How is Cassandra not consistent but HBase is? - cassandra

While going through the reading materials of Cassandra and HBase I found that Cassandra is not consistent but HBase is. Didn't find any proper reading materials for the same.
Could anybody provide any blogs/articles on this topic?

Cassandra is consistent, eventually. Based in Brewer's theorem (also known as CAP theorem), distributed data systems can only guarantee to achieve 2 of the following 3 characteristics:
Consistency.
Availability.
Partition tolerance.
What this means is that Cassandra, in its default configuration, can guarantee to be available and partition tolerant, and there may be a delay before achieving consistency. But this is configurable, as you can increase the consistency levels for any query, sacrificing partition tolerance.
There are multiple resources in the web, you should look up for "eventual consistency in Cassandra", you can start with Ed Capriolo's talk, or this post in quora

Actually, since version 1.1 HBase has two consistency models:
Consistency.STRONG is the default consistency model provided by HBase.
In case the table has region replication = 1, or in a table with
region replicas but the reads are done with this consistency, the read
is always performed by the primary regions, so that there will not be
any change from the previous behaviour, and the client always observes
the latest data.
In case a read is performed with Consistency.TIMELINE, then the read
RPC will be sent to the primary region server first. After a short
interval (hbase.client.primaryCallTimeout.get, 10ms by default),
parallel RPC for secondary region replicas will also be sent if the
primary does not respond back...
In other words, strong consistency is achieved by allowing reads only against replica that does the writing, while timeline consistent (Ref. Guide makes it a point to differentiate timeline vs eventual consistency) behavior provides highly available reads with low-latency at the expense of a small chance of reading stale data.

Related

Why cassandra is considered as partition tolerant by CAP theorem despite we can isolate the coordinator?

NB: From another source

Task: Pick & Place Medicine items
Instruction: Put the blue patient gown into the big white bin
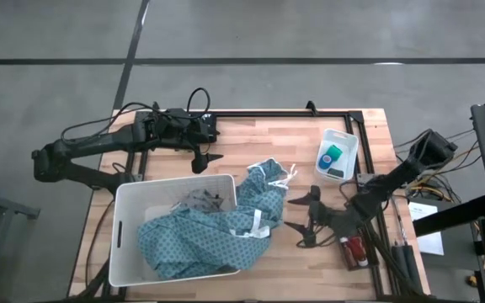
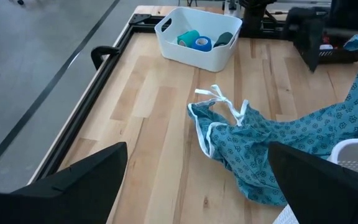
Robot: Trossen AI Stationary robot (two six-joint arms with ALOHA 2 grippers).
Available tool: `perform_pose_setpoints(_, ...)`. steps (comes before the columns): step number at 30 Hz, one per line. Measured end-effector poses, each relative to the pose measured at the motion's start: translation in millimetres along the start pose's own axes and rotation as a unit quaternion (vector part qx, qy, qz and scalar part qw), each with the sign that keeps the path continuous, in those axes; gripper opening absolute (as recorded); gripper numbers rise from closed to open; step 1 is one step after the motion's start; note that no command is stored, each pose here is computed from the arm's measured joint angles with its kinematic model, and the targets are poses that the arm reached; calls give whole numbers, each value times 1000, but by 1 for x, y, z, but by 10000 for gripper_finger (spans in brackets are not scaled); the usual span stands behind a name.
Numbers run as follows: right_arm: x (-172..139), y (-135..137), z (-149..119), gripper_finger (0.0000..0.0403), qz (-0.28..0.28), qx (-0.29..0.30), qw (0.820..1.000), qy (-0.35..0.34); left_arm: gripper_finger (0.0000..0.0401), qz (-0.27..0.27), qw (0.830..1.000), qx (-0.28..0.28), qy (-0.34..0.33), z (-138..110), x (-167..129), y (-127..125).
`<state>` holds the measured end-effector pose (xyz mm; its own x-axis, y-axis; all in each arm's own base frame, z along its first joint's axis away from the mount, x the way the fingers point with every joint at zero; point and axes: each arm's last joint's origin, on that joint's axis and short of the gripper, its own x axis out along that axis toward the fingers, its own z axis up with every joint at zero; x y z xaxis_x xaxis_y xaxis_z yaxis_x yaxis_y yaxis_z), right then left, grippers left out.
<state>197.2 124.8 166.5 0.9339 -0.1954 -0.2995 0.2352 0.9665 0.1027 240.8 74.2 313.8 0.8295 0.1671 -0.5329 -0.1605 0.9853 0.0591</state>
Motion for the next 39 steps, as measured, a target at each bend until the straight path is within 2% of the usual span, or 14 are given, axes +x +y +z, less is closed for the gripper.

Here is the definition of partition tolerance by Gilbert and Lynch
When a network is partitioned, all messages sent from nodes in one
component of the partition to nodes in another component are lost.
Let's divide the cluster into two partitions: the first one contains only the coordinator, the second one contains all other nodes. This way coordinator will not be able to contact any replicas and will respond with error. Is it allowed for partition tolerant systems?
More specifically I think the question is which of the other two CAP attributes does Cassandra retain in the face of such a Partition.
The answer is dependent on the configured consistency level. For writes there is the ANY consistency level. At this consistency level, so long as hinted-handoffs are enabled, the coordinator will record the write and maintain Availability. Clients connected to other coordinators will not be able to see the udpated value until the partition is resolved, so reads will not be Consistent. If a stronger consistency level is chosen, then the client is explicitly configuring Consistency over Availability.
So can Cassandra (given that it does not necessarily replicate all data to all nodes) be considered AP when a read coordinator is alone in a partition? If it responds with an error that sounds like Consistency to me, if it responds with an empty result set because the data is not in its partition, then that would be Availability. Since the weakest read consistency level is ONE - requiring at least one replica to respond, Cassandra opts for the former: If the coordinator is not itself one of the replicas owning the requested data then the read will time out and not be Available. As with writes, any stronger read consistency level explicitly configures Cassandra to behave more Consistently at the expense of Availability.
So the "coordinator" node isn't a long-lasting or "leader"-like definition. It changes with practically every query. If there was a non-token-aware operation which needed a coordinator node, and that coordinator was suddenly partitioned-off from the rest, then that one query would fail.
The next query (or a retry) would pick a new node as a coordinator. The only issue, would be that some data rows will be short by one replica (data stored on the partitioned node). But as long as you're querying by ONE and have a RF >= 2, the cluster will continue on like nothing happened.
So "yes," Cassandra is definitely partition-tolerant.
Note: This is why it's important to use a token-aware load balancing policy. That way the driver picks one of the nodes containing the required data as the "coordinator." At consistency ONE, the operation is completed locally, and a network hop is taken out of the equation.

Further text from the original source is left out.